Project transformation block

Transformation blocks take raw data from your organizational datasets and convert the data into files that can be loaded in an Edge Impulse project. You can use transformation blocks to only include certain parts of individual data files, calculate long-running features like a running mean or derivatives, or efficiently generate features with different window lengths. Transformation blocks can be written in any language, and run on the Edge Impulse infrastructure.

In this tutorial we build a Python-based transformation block that loads Parquet files, splits the data into thirty second windows, and uploads the data to a new project.
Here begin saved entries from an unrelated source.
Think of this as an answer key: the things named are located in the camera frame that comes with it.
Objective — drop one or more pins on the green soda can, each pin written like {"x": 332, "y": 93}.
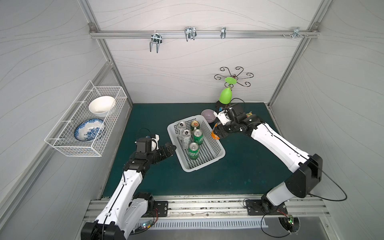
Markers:
{"x": 198, "y": 137}
{"x": 193, "y": 151}

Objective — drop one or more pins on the green gold beer can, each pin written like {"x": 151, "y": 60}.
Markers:
{"x": 195, "y": 125}

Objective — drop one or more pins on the dark oval stand base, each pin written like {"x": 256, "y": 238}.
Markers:
{"x": 220, "y": 106}

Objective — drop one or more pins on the blue patterned plate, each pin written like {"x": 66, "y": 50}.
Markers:
{"x": 89, "y": 130}

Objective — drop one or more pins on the black scrolled metal rack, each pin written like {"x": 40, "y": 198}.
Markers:
{"x": 235, "y": 78}

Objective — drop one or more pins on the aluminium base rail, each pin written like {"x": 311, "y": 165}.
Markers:
{"x": 233, "y": 206}

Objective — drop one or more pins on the white Monster energy can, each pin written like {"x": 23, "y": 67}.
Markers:
{"x": 181, "y": 127}

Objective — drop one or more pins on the single metal hook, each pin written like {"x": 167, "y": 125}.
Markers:
{"x": 223, "y": 32}

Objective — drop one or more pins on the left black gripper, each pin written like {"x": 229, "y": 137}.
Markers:
{"x": 165, "y": 151}

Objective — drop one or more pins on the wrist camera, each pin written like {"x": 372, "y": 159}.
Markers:
{"x": 230, "y": 114}
{"x": 147, "y": 144}

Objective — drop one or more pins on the white ceramic bowl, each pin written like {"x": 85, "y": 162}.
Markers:
{"x": 101, "y": 106}

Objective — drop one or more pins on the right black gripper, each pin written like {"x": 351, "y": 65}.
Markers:
{"x": 222, "y": 131}

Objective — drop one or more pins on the white wire wall basket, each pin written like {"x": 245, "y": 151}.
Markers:
{"x": 61, "y": 137}

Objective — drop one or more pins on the double metal hook left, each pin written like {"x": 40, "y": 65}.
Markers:
{"x": 156, "y": 40}

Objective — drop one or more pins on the aluminium wall rail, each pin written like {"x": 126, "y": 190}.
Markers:
{"x": 201, "y": 34}

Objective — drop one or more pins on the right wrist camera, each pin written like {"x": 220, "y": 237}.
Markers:
{"x": 230, "y": 114}

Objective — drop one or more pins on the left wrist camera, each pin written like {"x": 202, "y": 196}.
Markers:
{"x": 147, "y": 144}

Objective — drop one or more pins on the green plastic goblet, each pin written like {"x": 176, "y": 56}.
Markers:
{"x": 226, "y": 94}

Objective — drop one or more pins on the pink ceramic cup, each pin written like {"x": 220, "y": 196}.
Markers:
{"x": 209, "y": 115}

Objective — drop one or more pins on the orange Fanta can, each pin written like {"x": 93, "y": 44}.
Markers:
{"x": 213, "y": 133}

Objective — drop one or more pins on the double metal hook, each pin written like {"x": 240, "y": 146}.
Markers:
{"x": 190, "y": 33}
{"x": 156, "y": 40}

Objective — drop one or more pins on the metal hook right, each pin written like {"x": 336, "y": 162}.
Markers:
{"x": 296, "y": 35}

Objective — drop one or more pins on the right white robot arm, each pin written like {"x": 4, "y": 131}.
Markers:
{"x": 306, "y": 169}

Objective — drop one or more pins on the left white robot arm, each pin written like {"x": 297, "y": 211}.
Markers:
{"x": 128, "y": 213}

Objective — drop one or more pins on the double metal hook middle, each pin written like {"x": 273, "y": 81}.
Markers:
{"x": 190, "y": 33}

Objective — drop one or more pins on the white perforated plastic basket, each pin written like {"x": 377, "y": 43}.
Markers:
{"x": 209, "y": 152}

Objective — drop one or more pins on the white Monster can label side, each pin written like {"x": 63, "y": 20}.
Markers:
{"x": 186, "y": 139}

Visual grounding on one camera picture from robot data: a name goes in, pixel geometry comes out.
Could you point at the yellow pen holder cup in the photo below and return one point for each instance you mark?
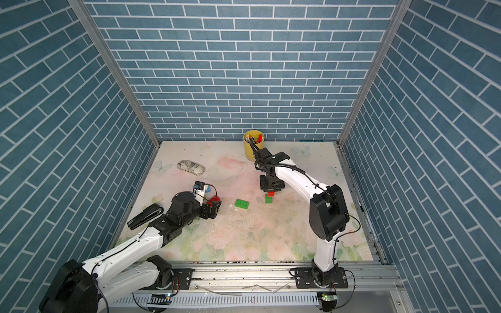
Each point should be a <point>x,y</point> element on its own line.
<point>253,139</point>

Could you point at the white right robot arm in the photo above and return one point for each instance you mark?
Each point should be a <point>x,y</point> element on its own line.
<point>328,213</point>

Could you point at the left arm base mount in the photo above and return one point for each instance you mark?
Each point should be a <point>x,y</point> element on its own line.
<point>172,278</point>

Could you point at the green long lego brick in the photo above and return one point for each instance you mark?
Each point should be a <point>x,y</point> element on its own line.
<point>242,204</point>

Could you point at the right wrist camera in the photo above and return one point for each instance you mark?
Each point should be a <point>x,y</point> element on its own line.
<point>267,158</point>

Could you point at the red long lego brick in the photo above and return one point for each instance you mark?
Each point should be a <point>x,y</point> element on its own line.
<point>214,201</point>

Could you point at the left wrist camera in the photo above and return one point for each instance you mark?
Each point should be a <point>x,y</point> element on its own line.
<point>199,185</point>

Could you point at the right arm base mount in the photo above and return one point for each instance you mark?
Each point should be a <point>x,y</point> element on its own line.
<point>312,277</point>

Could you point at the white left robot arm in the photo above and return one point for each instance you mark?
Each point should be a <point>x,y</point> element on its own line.
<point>94,284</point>

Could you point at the green square lego brick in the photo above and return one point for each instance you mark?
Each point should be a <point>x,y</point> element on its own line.
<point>269,199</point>

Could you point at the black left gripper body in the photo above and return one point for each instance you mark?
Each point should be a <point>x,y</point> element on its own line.
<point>204,213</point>

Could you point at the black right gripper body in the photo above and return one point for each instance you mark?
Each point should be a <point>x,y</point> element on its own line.
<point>271,185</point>

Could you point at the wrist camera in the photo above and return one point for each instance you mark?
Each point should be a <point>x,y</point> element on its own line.
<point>267,158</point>
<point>199,185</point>

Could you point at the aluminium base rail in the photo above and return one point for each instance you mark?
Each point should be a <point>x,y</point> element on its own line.
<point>228,277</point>

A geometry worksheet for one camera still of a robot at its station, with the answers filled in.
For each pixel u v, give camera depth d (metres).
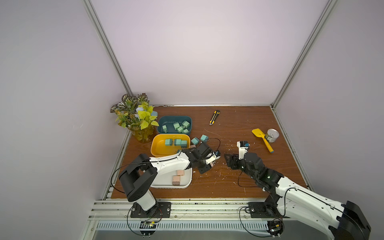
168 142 0.97
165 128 1.03
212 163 0.84
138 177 0.45
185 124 1.06
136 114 0.83
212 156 0.76
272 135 0.97
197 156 0.67
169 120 1.09
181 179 0.83
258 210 0.73
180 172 0.84
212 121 1.10
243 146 0.70
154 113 1.17
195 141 0.97
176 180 0.81
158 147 0.97
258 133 1.01
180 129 1.03
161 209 0.73
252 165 0.59
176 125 1.06
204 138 0.99
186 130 1.03
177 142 0.97
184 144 0.95
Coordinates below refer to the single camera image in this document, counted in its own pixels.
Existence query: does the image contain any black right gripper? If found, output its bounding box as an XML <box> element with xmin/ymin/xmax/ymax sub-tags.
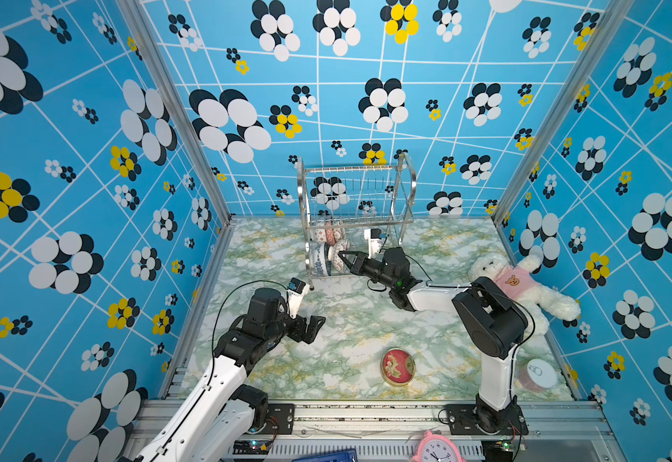
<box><xmin>340</xmin><ymin>250</ymin><xmax>399</xmax><ymax>294</ymax></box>

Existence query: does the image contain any black leaf patterned bowl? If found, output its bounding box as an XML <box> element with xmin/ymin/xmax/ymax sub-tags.
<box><xmin>324</xmin><ymin>225</ymin><xmax>338</xmax><ymax>246</ymax></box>

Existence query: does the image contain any green patterned white bowl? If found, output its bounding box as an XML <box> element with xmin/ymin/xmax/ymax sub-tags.
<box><xmin>314</xmin><ymin>228</ymin><xmax>327</xmax><ymax>244</ymax></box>

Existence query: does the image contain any red striped white bowl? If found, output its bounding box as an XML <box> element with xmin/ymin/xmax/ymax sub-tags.
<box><xmin>334</xmin><ymin>226</ymin><xmax>347</xmax><ymax>244</ymax></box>

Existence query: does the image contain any blue floral white bowl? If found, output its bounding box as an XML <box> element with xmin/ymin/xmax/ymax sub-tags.
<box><xmin>309</xmin><ymin>243</ymin><xmax>332</xmax><ymax>277</ymax></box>

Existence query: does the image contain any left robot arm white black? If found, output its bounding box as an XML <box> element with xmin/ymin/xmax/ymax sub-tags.
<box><xmin>135</xmin><ymin>278</ymin><xmax>326</xmax><ymax>461</ymax></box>

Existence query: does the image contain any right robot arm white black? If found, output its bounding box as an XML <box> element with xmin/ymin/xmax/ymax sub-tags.
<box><xmin>338</xmin><ymin>248</ymin><xmax>531</xmax><ymax>434</ymax></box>

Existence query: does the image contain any stainless steel dish rack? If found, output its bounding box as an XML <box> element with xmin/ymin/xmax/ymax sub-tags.
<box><xmin>295</xmin><ymin>154</ymin><xmax>418</xmax><ymax>284</ymax></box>

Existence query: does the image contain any red gold round tin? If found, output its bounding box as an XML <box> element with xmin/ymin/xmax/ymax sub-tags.
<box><xmin>380</xmin><ymin>348</ymin><xmax>416</xmax><ymax>387</ymax></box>

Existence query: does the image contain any left green circuit board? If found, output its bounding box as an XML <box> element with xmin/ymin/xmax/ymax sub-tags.
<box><xmin>232</xmin><ymin>440</ymin><xmax>272</xmax><ymax>455</ymax></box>

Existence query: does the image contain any green circuit board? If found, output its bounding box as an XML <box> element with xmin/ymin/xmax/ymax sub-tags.
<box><xmin>482</xmin><ymin>441</ymin><xmax>514</xmax><ymax>462</ymax></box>
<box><xmin>232</xmin><ymin>440</ymin><xmax>272</xmax><ymax>455</ymax></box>

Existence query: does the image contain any blue box at front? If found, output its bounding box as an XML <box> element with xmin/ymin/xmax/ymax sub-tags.
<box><xmin>293</xmin><ymin>449</ymin><xmax>358</xmax><ymax>462</ymax></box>

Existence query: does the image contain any white teddy bear pink shirt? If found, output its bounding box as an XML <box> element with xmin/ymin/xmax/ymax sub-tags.
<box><xmin>470</xmin><ymin>253</ymin><xmax>580</xmax><ymax>337</ymax></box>

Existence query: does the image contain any pink alarm clock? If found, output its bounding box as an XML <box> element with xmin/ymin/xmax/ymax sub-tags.
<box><xmin>411</xmin><ymin>430</ymin><xmax>466</xmax><ymax>462</ymax></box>

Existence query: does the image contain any pink white round container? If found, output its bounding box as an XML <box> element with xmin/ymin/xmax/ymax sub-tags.
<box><xmin>518</xmin><ymin>358</ymin><xmax>558</xmax><ymax>393</ymax></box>

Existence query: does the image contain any right green circuit board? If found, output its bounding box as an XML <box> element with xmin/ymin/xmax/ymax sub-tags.
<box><xmin>482</xmin><ymin>441</ymin><xmax>514</xmax><ymax>462</ymax></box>

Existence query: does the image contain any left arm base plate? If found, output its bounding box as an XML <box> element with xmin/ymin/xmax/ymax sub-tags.
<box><xmin>215</xmin><ymin>402</ymin><xmax>297</xmax><ymax>436</ymax></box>

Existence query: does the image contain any aluminium front rail frame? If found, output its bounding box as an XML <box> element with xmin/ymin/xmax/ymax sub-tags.
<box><xmin>117</xmin><ymin>397</ymin><xmax>628</xmax><ymax>462</ymax></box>

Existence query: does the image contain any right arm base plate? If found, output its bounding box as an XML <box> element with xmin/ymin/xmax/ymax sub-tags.
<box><xmin>444</xmin><ymin>403</ymin><xmax>528</xmax><ymax>437</ymax></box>

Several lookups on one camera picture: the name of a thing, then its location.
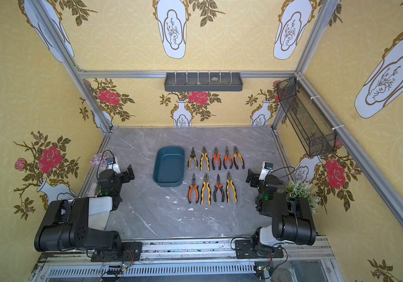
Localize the yellow wide handle pliers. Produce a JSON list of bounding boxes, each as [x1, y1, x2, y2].
[[226, 172, 237, 203]]

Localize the small orange black pliers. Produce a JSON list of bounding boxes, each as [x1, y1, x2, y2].
[[213, 175, 226, 202]]

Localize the orange grey pliers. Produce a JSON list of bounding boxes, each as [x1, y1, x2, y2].
[[212, 147, 222, 170]]

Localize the teal plastic storage box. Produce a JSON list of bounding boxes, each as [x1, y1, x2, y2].
[[153, 146, 185, 188]]

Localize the yellow pliers silver head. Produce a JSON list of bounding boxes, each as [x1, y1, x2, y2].
[[200, 173, 211, 205]]

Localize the yellow black striped pliers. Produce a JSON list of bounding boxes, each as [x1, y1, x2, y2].
[[188, 148, 199, 170]]

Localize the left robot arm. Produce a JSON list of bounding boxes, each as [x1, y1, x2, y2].
[[34, 165, 135, 253]]

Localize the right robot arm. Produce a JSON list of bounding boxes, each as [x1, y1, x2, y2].
[[246, 170, 317, 248]]

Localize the pink flower pot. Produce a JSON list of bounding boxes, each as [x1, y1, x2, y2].
[[90, 153, 111, 169]]

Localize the green potted plant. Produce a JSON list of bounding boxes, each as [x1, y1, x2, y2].
[[285, 180, 321, 215]]

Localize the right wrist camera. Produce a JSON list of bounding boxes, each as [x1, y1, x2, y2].
[[259, 162, 273, 180]]

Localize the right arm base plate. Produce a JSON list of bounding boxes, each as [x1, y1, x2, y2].
[[233, 239, 284, 259]]

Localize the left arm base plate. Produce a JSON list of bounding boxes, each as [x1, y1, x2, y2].
[[91, 242, 143, 263]]

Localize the black wire mesh basket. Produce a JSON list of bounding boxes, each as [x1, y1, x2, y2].
[[275, 78, 337, 157]]

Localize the aluminium front rail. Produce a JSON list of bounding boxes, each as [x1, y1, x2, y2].
[[29, 236, 344, 282]]

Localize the grey wall shelf tray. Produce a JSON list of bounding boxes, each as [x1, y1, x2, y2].
[[164, 71, 244, 92]]

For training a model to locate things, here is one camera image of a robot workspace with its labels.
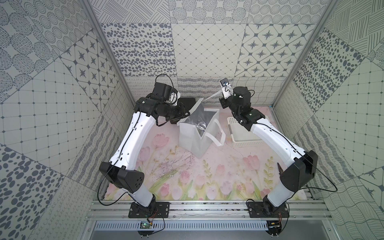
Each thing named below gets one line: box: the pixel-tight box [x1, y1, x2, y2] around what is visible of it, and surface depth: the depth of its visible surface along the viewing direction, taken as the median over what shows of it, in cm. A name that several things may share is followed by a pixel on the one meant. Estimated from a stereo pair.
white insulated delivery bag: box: [177, 97, 226, 160], surface depth 83 cm
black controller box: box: [265, 220, 282, 238], surface depth 73 cm
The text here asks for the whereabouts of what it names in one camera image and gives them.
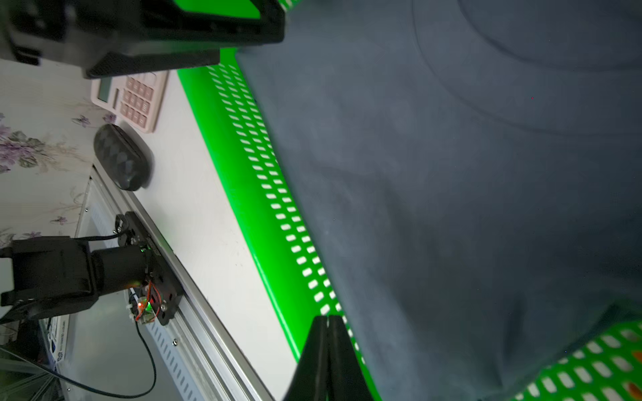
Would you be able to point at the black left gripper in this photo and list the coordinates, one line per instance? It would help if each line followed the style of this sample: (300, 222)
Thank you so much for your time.
(115, 38)

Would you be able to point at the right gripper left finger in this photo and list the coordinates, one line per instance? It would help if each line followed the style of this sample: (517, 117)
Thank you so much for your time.
(311, 375)

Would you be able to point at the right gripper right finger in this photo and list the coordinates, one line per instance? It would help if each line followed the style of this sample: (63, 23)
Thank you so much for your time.
(346, 381)

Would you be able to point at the grey t-shirt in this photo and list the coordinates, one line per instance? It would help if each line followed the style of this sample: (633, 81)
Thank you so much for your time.
(451, 200)

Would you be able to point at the green plastic basket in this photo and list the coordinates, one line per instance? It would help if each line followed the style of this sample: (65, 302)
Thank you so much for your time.
(251, 190)

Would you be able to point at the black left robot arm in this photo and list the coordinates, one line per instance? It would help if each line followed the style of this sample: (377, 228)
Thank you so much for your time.
(56, 276)

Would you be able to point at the black oval case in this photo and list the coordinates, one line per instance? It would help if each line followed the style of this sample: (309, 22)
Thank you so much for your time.
(121, 158)

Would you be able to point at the small circuit board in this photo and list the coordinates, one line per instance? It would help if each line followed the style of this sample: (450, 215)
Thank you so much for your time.
(141, 310)

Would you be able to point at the aluminium front rail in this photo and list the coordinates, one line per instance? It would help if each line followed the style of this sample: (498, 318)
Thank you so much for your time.
(203, 360)

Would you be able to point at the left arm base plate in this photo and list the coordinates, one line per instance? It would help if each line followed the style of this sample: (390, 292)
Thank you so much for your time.
(160, 284)

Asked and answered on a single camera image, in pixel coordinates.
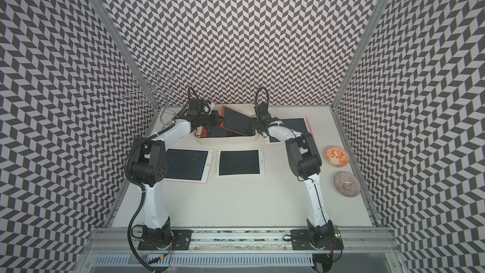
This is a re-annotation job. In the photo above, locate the pink writing tablet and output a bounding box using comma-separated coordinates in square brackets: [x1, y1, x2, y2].
[164, 149, 213, 183]
[265, 117, 313, 145]

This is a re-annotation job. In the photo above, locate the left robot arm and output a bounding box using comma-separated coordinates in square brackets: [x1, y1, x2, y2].
[125, 87, 222, 272]

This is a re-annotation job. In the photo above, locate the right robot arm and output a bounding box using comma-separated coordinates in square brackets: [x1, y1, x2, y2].
[254, 87, 341, 264]

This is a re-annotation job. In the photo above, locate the white plastic storage box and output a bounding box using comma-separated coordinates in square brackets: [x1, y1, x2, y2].
[190, 104, 265, 145]

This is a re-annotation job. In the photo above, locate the orange patterned bowl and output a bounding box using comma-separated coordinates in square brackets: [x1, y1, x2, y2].
[325, 146, 350, 168]

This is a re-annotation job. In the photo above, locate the chrome wire stand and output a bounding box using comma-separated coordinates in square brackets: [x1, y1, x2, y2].
[121, 72, 177, 110]

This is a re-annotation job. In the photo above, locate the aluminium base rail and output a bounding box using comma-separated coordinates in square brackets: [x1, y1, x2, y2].
[74, 227, 408, 272]

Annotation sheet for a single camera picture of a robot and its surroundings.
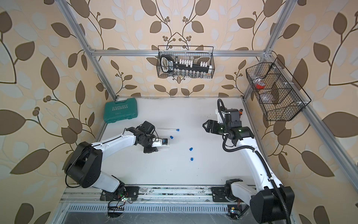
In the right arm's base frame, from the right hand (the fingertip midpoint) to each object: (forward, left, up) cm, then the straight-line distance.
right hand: (208, 126), depth 79 cm
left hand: (-2, +34, -15) cm, 37 cm away
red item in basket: (+19, -31, +12) cm, 38 cm away
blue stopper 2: (+5, +24, -19) cm, 31 cm away
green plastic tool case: (+27, +59, -15) cm, 67 cm away
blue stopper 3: (-4, +10, -20) cm, 23 cm away
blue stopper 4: (-11, +10, -20) cm, 25 cm away
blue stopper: (+11, +19, -20) cm, 30 cm away
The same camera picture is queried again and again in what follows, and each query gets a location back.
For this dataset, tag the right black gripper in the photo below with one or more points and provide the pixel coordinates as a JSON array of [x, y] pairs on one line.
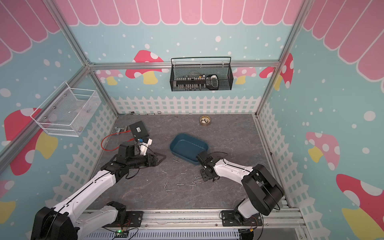
[[203, 176]]

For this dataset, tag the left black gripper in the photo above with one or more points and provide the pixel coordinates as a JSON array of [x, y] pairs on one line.
[[155, 163]]

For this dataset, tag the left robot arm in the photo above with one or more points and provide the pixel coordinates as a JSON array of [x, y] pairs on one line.
[[64, 221]]

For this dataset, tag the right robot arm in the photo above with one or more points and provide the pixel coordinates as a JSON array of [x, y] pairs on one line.
[[262, 189]]

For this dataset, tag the teal plastic storage box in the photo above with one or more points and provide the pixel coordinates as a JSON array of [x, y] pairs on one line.
[[187, 148]]

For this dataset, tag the black power adapter box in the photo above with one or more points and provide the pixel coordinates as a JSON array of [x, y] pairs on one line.
[[139, 130]]

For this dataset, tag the brown tape roll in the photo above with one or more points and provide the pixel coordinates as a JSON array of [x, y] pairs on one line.
[[205, 121]]

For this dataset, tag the items in black basket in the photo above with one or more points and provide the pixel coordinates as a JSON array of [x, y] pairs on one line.
[[200, 83]]

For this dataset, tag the small green circuit board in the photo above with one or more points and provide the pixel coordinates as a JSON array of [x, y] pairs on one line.
[[121, 234]]

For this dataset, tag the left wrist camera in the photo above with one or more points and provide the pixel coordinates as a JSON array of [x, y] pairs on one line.
[[143, 145]]

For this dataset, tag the silver metal bracket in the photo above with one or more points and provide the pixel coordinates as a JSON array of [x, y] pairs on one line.
[[119, 130]]

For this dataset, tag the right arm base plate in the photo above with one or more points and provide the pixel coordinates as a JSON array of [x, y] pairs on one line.
[[231, 218]]

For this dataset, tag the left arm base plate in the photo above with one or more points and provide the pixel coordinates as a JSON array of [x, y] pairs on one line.
[[129, 219]]

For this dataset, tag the black wire mesh basket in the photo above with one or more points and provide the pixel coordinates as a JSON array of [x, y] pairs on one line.
[[201, 74]]

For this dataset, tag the aluminium front rail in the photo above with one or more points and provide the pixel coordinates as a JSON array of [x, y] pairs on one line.
[[213, 219]]

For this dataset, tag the white wire basket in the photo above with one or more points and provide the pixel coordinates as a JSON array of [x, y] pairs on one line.
[[67, 111]]

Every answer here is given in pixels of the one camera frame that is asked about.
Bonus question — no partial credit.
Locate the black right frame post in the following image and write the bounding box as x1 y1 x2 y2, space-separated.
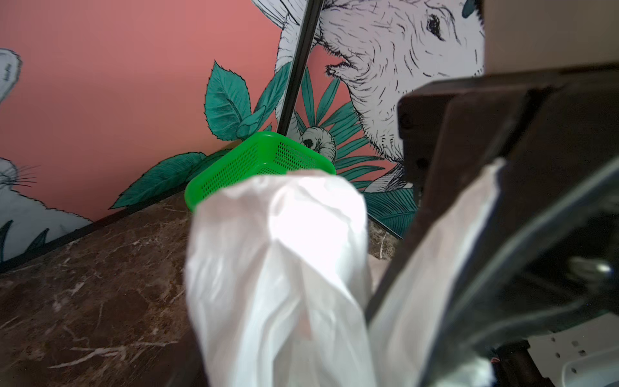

Want more? We also have an end-to-end example transformation block that mixes noise into an audio dataset: edgeimpulse/example-transform-block-mix-noise.

1. Prerequisites

You'll need:

  • The Edge Impulse CLI.
    • If you receive any warnings that's fine. Run edge-impulse-blocks afterwards to verify that the CLI was installed correctly.
  • The gestures.parquet file which you can use to test the transformation block. This contains some data from the Continuous gestures dataset in Parquet format.

Transformation blocks use Docker containers, a virtualization technique which lets developers package up an application with all dependencies in a single package. If you want to test your blocks locally you'll also need (this is not a requirement):

1.1 - Parquet schema

This is the Parquet schema for the gestures.parquet file which we'll want to transform into data for a project:

message root {
  required binary sampleName (UTF8);
  required int64 timestamp (TIMESTAMP_MILLIS);
  required int64 added (TIMESTAMP_MILLIS);
  required boolean signatureValid;
  required binary device (UTF8);
  required binary label (UTF8);
  required float accX;
  required float accY;
  required float accZ;
}

2. Building your first transformation block

To build a transformation block open a command prompt or terminal window, create a new folder, and run:

$ edge-impulse-blocks init

This will prompt you to log in, and enter the details for your block. E.g.:

Edge Impulse Blocks v1.9.0
? What is your user name or e-mail address (edgeimpulse.com)? [email protected]
? What is your password? [hidden]
Attaching block to organization 'Demo org Inc.'
? Choose a type of block Transformation block
? Choose an option Create a new block
? Enter the name of your block Demo project transformation
? Enter the description of your block Reads a Parquet file and splits it up in labeled data
Creating block with config: {
  name: 'Demo project transformation',
  type: 'transform',
  description: 'Reads a Parquet file and splits it up in labeled data',
  organizationId: 34
}
Your new block 'Demo project transformation' has been created in '~/repos/tutorial-processing-block'.
When you have finished building your transformation block, run "edge-impulse-blocks push" to update the block in Edge Impulse.

Then, create the following files in this directory:

2.1 - Dockerfile

We're building a Python based transformation block. The Dockerfile describes our base image (Python 3.7.5), our dependencies (in requirements.txt) and which script to run (transform.py).

FROM python:3.7.5-stretch

WORKDIR /app

# Python dependencies
COPY requirements.txt ./
RUN pip3 --no-cache-dir install -r requirements.txt

COPY . ./

ENTRYPOINT [ "python3",  "transform.py" ]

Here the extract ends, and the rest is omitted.